Fibromyalgia and bruising: effects of an invisible disease

Does fibromyalgia cause bruising?

Some days are better than others for fibromyalgia sufferers. Not so good days can make you feel like you’ve been hit black and blue. The slightest touch, handshake, hug, or squeeze can be excruciating, leaving you sore, achy, and avoiding contact with your loved ones. One fibromyalgia victim described it this way:

Every inch of me feels bruised, tender to the touch. My shirt brushing my arm feels like someone is pressing on a bruise. First it was just the upper part of my arms, then my shoulders, chest and stomach joined in this tender feast. When I bend over, my skin hurts because it wrinkles against itself. “

Often times that bruised feeling is much more than just a feeling; They are real bruises, unexplained marks on the arms, legs, hips, and various parts of the body. I experienced this myself yesterday.

During my nightly facial, I went to pat my face dry and just below my left eye, there was a nasty purple bruise. I hadn’t hit my face or rubbed my eyes with excessive pressure, at least not enough to bruise, but there it was for all to see!

Bruises and Tender Skin

It is estimated that between 70 and 80 percent of people with fibromyalgia have skin problems associated with their disease. In addition to skin problems, these complaints often make fibromyalgia symptoms worse.

In addition to the additional pain, they can be unsightly and cause some FM patients to withdraw from social activities. It seems easier to stay home than to cope with the embarrassment or discomfort of trying to explain.

Two common skin problems are:

Sensitive Skin – As mentioned above, many fibromyalgia sufferers report that their skin actually hurts when touched. Known as allodynia, this sensitive skin can cause numerous problems, from redness and swelling to bruising and scarring. Although the causes of sensitive skin are still a mystery to doctors, scientists and researchers, it is speculated that allodynia may be the direct result of a dysfunction in the brain’s central nervous system. Fibromyalgia prevents the brain from reading pain signals correctly, and this can make the skin feel sore or tender to the touch.
Rashes – A fibromyalgia rash often develops on the body as a result of dry skin and itchiness. These rashes appear as raised bumps on the skin and can often be scaly to the touch. Some sufferers have noticed that after even lightly scratching these areas, deep bruises occur that last for days and sometimes weeks.
Where do these unexplained bruises come from?
For a person suffering from FM, pain is an everyday occurrence, so sometimes a blow to the leg, a stump of a toe, or a pinch of a finger may not be as noticeable as a person who does not treat pain daily. Pain is a trigger that something is wrong or something has happened that needs attention. However, if pain is a part of everyday life, some accidents may not even be noticed until an “unexplained” bruise suddenly appears.

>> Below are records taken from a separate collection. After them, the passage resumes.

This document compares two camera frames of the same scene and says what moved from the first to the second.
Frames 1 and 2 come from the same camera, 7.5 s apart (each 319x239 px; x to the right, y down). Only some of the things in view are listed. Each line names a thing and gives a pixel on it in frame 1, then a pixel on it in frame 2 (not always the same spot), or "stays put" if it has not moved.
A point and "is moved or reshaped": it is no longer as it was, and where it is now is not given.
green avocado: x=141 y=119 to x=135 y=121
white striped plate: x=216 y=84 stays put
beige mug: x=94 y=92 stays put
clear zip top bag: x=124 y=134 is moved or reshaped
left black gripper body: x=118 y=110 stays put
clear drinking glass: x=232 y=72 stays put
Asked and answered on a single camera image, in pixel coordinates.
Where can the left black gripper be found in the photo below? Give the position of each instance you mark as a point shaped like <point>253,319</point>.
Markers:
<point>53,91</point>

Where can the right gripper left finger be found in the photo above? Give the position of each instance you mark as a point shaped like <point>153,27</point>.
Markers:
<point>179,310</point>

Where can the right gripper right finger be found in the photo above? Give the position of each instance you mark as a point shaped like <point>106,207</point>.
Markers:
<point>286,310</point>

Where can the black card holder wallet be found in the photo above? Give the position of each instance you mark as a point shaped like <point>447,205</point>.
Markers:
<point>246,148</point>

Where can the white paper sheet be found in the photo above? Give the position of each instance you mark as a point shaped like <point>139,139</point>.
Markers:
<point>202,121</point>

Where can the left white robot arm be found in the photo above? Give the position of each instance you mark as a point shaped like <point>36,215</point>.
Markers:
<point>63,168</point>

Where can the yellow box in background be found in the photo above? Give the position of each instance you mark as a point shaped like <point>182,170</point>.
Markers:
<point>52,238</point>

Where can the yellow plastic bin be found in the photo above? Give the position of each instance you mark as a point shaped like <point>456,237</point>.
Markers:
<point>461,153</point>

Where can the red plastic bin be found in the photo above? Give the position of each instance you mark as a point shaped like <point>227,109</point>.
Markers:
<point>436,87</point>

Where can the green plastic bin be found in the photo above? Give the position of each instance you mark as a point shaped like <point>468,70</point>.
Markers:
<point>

Some of the more obvious causes of bruises, and why they seem to appear out of nowhere, include:

Clumsiness: Due to loss of mobility, people with fibromyalgia sometimes find that they are clumsier than in the past. The imbalance (imbalance in your inner ear) can cause dizziness and lightheadedness to the point of staggering and tripping over furniture and walls. This could explain some of the bruises that we don’t even notice until later.
Fibrous Fog – Whether from chronic fatigue, poor sleep, persistent pain, vitamin deficiencies, etc., FM patients struggle with forgetfulness, clarity of thought, and more. Certain accidents during the day that may have caused bruising may have simply been forgotten.
Sleep deprivation – Due to lack of sleep, muscle repair is not performed properly for fibromyalgia sufferers and therefore muscles take longer to heal and regenerate after micro injury or trauma, as experienced by everyone in life everyday.
If you frequently bruise easily, there are some practical things you can do to reduce the risk of trauma to your skin and muscles. If you are involved in more strenuous activities, wear protective clothing.

If you are kneeling, put padding under your knees and legs. If you work with your arms resting on a desk or counter, place a soft cloth or small pillow under your arms. Avoid activities that take you hard.

If bruising occurs along with a rash or itchy skin, consult your doctor about creams or ointments to combat the urge to scratch, thus avoiding possible bruising.

Also, oral medications may need to be adjusted for severe bruising; however, never stop taking medications or supplements without first checking with your doctor. If the bruises become severe, there could be another underlying condition; Report significant changes to your doctor.

Finally, treat yourself with the utmost care. Some things cannot be avoided. Don’t mentally punish yourself for physical conditions beyond your control. Make the changes you can and accept about yourself and the things that cannot be avoided.